Monday, December 17, 2007

Becca From Baltimore Peers Into Our Empty Soul.

I am an undergraduate, and I wanted to point out a few things I have noticed while perusing the site. First of all, there are a surprisingly frequent number of grammar and spelling errors. Considering a number of posters complain about this from their students, that highly educated people are writing these posts, and that other highly educated people are proofreading them, the number I have seen is rather high. I probably don’t even see all of them, as it is easy to miss a typo when the meaning is still clear. If people who care so much about grammar and spelling mess it up, is it really surprising that students do too? I know that I can easily miss typos when I read over my work, partially because I know how it’s supposed to read. In fact, there are probably errors in this post. I understand how reading an email with multiple and blatant errors is annoying, but perhaps you could cut students some slack for typing then vs. than, or for vs. to.

I get it. You don’t care about how hard I work on my paper. If it’s not cogent, analytical, and well-organized, I don’t get a good grade. That’s fine. I agree to a system where only the final product of my work counts. But I need you to agree to it as well. That means no complaining that students don’t understand how hard you professors work. If the final product (conveying the material) is all that counts, then it doesn’t matter if you hold office hours every single hour of the day if you can’t effectively communicate the material. (I understand that different individuals write different posts, but I see so much of both sides that I suspect a number of individuals think their professorial effort should count, but that students’ effort should not.) Also, if the final product is all that matters, then why do you care if students skip class? It will presumably hurt them in the creation of the final product, or if it doesn’t, then either they compensated for the missing material or are simply very smart. If you want students to stop assuming that effort will bump their grade up, then perhaps you should stop punishing others for lack of effort.

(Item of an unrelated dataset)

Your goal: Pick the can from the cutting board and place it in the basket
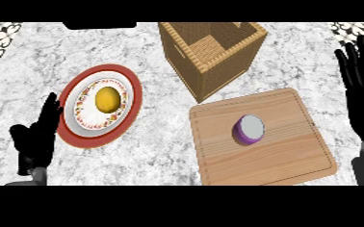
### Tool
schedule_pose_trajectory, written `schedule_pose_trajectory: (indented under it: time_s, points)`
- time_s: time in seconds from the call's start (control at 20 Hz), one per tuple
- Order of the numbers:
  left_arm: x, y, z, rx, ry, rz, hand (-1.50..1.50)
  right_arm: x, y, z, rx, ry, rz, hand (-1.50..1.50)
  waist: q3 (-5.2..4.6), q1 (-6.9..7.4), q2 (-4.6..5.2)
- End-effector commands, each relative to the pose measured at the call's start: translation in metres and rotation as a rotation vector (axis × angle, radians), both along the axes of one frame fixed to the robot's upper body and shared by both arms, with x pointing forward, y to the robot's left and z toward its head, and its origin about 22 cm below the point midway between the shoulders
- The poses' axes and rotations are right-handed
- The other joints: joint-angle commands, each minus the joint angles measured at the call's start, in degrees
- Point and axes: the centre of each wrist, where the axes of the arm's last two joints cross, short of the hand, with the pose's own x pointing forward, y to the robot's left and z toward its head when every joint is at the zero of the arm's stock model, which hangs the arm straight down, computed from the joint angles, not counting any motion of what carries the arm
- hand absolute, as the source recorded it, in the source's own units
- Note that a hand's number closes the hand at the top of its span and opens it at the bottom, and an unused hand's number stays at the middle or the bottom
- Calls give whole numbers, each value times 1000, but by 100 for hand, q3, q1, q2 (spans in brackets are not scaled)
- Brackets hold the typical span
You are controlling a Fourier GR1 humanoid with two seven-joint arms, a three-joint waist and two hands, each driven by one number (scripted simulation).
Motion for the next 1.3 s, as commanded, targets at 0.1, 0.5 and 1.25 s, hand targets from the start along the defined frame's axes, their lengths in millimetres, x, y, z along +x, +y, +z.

Yes I AM qualified to judge you as a professor. To qualify this statement, I mean that I am able to evaluate your job performance in the classroom and in any other situations where you are trying to facilitate my learning. You might be the most insightful researcher in your field, but that doesn’t make you good at teaching others. I should note that I have skipped fewer than five classes in my 3.5 years of undergraduate, and that two were for a job interview. I do the reading, I’m attentive in class, I work on the homework, etc. I also know many others who work similarly (Note: I am at a rather selective school where the students are more concerned with their school work than most. Understand that I don’t reflect the average undergraduate, but I still believe this point has merit.) When I, and my fellow classmates, fail to grasp a concept, it might just be about you. If we all find your lectures boring, it might just be about you. If you get 200 comments asking you to please slow down during your explanation of difficult concepts, well, maybe you should slow down. And we ARE qualified to make those statements. Saying students are not fit to judge the quality of the TEACHING of a professor is outlandish. Who else is supposed to judge? Your fellow professors who are equally knowledgeable?

Not all of us are in your class because we are excited about the material. We are there to satisfy a distribution requirement, because it’s part of the curriculum for our major (but we are really interested in another area of the discipline), because we are pre-med, or because it fit into our schedule. This does not excuse cheating, or any other unethical behavior. But are you really that surprised when people zone off in class? On this site, I have seen countless references to people zoning out during boring administration meetings. It’s not comparing apples to apples, but if it’s not a moral/personality/cultural problem when professors neglect some of their commitments, why is it such a big deal when students zone out in class?

Look, I love school. I want to suffer through grad school, and then join your ranks (likely as a Pollyanna, but you never know how life twists). But I still think it SUCKS when you schedule an exam/paper the day after our big concert/partying weekend. It’s an official university event, whose date is planned out years in advance. The school spends hundreds of thousands of dollars bringing in bands and creating a very lovely weekend for its community (which includes the faculty I see rocking out to the music.) Scheduling a major evaluative event is just mean. I will get the work done. I will do it well (but not as well as if I didn’t have the event). This is particularly hard for exams, because papers can be done in advance, but it’s hard to study well for a test (because some material hasn’t been presented) without spending a lot of time immediately before the exam preparing.

I know you are blowing off steam, that you have a lot of shit to deal with one aspect of a job that you did not ask for. But one major thing, which encapsulates a lot of the above points, is that when students flub, you often see it as a permanent flaw of the individual representative of their attitude in all other endeavors. In psychology, they call it fundamental attribution error, or the tendency of people to attribute their own flaw or defects to the situation, but the flaws of others to their permanent selves. When you zone out in a meeting, it’s because it’s boring. When we zone out in class, it’s because we are ungrateful idiots.

Overall, we are developing adults. I say adults in that we have a fair amount of autonomy, more responsibility (relative to a few months or years back in high school) and are legally considered adults. But we are still growing, still changing, and we are not our final selves yet. By all means, kick us in the ass for cheating, fail us when we deserve it, and challenge us. But don’t hate us.

(And if you manage that, please, please, please, please do not schedule a major evaluative exercise right after Spring Weekend. I’m a senior-it’s my last one.)